2024/3/24

日の出から間もない頃に目が覚めたが、寒さに負けて寝袋から出られなかった。ようやく抜け出たのは6時をまわっていた。車の屋根にも窓にも、地面の石や落ち葉にも霜が降りて、一面きらきらしていて、それは美しい眺めだった。でも、太陽が出たらみるまに溶けて水滴に戻っていった。昨日あれだけ荒れていた湖面は穏やかに凪いでいて、なめらかに光を受け止めていて、息をのむほど静謐な世界だった。私がいるべき場所にすこし近づけた気がして嬉しかった。

片付けのことを考えるとそこまで悠長にしている時間もなかったのだが、とりあえず椅子をテントの外に出してきて、湖に向かって座って、コーヒーを淹れた。つめたい空気の中で飲むコーヒーほど美味しい飲み物もない。昨日の残りのミネストローネを温めなおして、バゲットに切れ目を入れて、昨日のアヒージョの油の残りで炒めた野菜と、バーナーで焼いたソーセージをはさんでホットドッグを作った。牛乳がすこし余ったので、コーヒーのあとにチャイも飲んだ。

片付けを終えてキャンプ場をあとにしたのが午前11時ごろ。空腹にはあと一歩というところだったので、車で西湖の周りをぐるりと一周した。昨日は気が付かなかったが、あちこちに残雪がある。積もっていた雪が溶けて穴が空いて、独創的なオブジェが林立していた。『もののけ姫』に出てくるこだまの背を伸ばしたみたいなやつら。いつ降ったものなのか、その高さから察するに、もともとはかなり深さがあったはずだ。

いい感じに腹が減ったので、せっかくだから名物を食って帰ろうとほうとう屋に寄る。

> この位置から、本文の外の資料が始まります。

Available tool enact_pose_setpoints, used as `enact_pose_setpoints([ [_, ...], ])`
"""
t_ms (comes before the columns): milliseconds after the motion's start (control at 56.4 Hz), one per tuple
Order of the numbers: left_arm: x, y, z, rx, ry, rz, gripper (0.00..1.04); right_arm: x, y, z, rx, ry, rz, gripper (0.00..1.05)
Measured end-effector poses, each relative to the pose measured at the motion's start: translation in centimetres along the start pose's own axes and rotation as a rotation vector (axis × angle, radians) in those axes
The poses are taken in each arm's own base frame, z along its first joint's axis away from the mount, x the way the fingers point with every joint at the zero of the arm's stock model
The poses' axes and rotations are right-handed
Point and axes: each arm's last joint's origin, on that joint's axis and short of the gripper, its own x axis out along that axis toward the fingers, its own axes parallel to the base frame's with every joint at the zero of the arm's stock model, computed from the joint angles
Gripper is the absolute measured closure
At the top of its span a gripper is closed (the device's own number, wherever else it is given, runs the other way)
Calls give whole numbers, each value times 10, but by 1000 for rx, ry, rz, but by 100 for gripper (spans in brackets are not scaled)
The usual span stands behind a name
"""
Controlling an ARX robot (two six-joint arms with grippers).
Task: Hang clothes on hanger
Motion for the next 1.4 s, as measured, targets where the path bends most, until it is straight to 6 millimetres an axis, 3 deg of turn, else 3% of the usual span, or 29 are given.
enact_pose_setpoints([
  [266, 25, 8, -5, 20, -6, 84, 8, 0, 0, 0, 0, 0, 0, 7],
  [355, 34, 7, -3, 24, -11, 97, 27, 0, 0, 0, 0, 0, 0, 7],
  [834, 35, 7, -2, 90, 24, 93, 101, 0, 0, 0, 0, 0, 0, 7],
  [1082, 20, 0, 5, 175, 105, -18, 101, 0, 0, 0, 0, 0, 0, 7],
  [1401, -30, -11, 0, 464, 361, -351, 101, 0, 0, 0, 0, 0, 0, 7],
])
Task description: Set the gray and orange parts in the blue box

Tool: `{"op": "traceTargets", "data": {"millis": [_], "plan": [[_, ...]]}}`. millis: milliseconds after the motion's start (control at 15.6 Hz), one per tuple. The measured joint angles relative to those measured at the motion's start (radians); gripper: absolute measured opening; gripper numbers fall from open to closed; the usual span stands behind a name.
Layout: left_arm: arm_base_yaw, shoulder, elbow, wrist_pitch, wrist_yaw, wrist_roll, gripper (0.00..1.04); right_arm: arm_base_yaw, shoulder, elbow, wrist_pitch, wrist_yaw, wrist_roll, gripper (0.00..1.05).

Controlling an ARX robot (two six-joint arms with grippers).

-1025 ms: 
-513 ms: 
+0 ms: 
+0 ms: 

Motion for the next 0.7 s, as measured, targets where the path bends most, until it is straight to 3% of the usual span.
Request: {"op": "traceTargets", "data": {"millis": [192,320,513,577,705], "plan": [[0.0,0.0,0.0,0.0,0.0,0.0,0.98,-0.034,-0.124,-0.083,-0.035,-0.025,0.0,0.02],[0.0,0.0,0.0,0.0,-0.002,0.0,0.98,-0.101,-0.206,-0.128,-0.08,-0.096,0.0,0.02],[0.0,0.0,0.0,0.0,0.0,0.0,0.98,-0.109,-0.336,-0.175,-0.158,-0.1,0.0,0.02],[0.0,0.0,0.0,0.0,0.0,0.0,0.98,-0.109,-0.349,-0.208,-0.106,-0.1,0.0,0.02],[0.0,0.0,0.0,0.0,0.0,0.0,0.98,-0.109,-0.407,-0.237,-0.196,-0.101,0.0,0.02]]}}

最初に目星をつけていた店は満席で入れなかったので、近くにある系列店を教えてもらってそちらに行った。でかい鍋に野菜とうどんがたっぷり。寒いだけに美味しさもひとしおに思われた。甘く溶けた南瓜が愛しかった。従業員は重そうな鍋を両手に下げているというのに、まるで部活の走り込みかという勢いで終始店内を走り回っていて、かなり体力的にきつそうですごかった。

運転中の親友が眠気を訴えたので、談合坂のサービスエリアで休憩がてら、信玄餅アイスをおやつに食べた。連れにも土産の信玄餅を買う。甘いもの欲がふつふつとしていたところだったので美味しかった。

16時前に帰宅。とにかく早く煙の匂いを落としたくて、風呂を沸かして入った。そのまま布団に倒れ込んだら間違いなく気を失うのが目に見えていたので、寝室に近づかないようにして、簡単な掃除をして、洋服にアイロンをかけて、夕食を作りながら連れの帰りを待った。鶏と葱の醤油煮とピーマンと塩昆布の白だし酢和えを作った。あとは残り物の大根とツナのマヨネーズ和え、麻婆キャベツ春雨に、土産のビールと信玄餅。けっこうがんばったと思う。道具をばらしたり運んだりしてふだん動かさない筋肉をこきつかったので、体はばきばきになっていたが、寝る前に連れがマッサージをしてくれた。連れのマッサージはほんとうに上手で、こわばっていた体がほどけていくのがわかる。あっという間に眠りに落ちた。